Why is this study important?
- Visual estimation of the degree of coronary artery stenosis and the effects on flow are known to be imprecise and wire-based pressure assessment remains underutilized in part due to convenience, time, and cost. The inaccurate identification and intervention on non-significant stenosis and/or deferring significant stenosis may contribute to worse patient outcomes.
- Alternative methods to assess the physiologic significance of coronary stenosis, including use of angiographically derived quantitative flow ratio (QFR), are appealing.

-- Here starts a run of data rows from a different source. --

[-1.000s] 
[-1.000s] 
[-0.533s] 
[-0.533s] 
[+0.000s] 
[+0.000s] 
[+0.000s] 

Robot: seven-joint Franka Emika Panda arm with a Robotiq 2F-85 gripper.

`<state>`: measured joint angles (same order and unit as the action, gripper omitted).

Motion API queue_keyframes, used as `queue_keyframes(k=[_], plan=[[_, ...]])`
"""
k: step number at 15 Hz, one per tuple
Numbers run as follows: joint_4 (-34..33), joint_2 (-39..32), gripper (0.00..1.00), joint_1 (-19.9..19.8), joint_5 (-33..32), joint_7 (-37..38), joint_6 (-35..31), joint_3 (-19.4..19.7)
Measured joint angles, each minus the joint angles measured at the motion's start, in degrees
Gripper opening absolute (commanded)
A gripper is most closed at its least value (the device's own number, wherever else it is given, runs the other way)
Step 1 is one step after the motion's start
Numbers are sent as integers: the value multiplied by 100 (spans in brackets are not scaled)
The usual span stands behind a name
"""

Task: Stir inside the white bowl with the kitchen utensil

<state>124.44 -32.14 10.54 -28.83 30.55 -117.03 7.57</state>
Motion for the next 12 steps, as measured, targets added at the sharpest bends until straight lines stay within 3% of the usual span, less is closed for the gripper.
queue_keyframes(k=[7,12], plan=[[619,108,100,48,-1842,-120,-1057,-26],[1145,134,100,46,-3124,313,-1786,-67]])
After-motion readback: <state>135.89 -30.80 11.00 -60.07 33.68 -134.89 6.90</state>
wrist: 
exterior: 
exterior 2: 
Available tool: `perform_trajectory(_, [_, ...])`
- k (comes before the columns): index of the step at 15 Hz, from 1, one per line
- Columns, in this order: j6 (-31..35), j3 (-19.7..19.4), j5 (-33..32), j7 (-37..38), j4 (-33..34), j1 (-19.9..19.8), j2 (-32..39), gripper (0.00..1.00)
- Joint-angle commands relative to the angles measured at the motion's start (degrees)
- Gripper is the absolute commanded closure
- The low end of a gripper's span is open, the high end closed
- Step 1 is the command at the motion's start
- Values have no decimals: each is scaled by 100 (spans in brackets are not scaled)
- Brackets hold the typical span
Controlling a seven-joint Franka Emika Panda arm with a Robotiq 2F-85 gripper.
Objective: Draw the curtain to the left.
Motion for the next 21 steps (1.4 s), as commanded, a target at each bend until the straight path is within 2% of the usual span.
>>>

What question was this study supposed to answer?
Angiography based and computational derived quantitative flow ratio (QFR) has been validated to have high clinical accuracy and reproducibility as compared with wire-based pressure measurements and is associated with improved 1-year clinical outcomes as compared with conventional angiographic guidance. However, the effect on longer term outcomes remains unclear.
What did the study show?
In this multicenter, randomized, sham-controlled trial of 3,847 patients with predominantly unstable angina or chronic stable angina, the use of QFR-guided PCI was associated with a decreased risk of a MACE composite (death, MI, or ischemia-driven revascularization) as compared with angiographic guided PCI at 2 years (8.5% vs 12.5%, HR 0.66, 95% CI 0.54-0.81;P<0.001). The between group differences in MACE were driven by lower rates of MI (4.0% vs 6.8%, HR 0.58, 95% CI 0.44-0.77;p=0.002) and ischemia driven revascularization (4.2% vs 5.8%, HR 0.71, 95% CI 0.53-0.95;p=0.02), and the composite remained significant when periprocedural MIs were excluded.
As compared with the revascularization plan devised at the time of angiography, QFR was associated with a change in revascularization strategy in 23.3% of subjects- primarily due to the deferral of at least one vessel initially intended for PCI (19.6%) but also identification of a target lesion not originally intended to be treated (4.4%). The greatest reduction in the primary MACE outcome was among patients in whom the revascularization strategy was altered by QFR assessment, driven predominantly by improved outcomes among patients in whom intended vessels to be treated were deferred.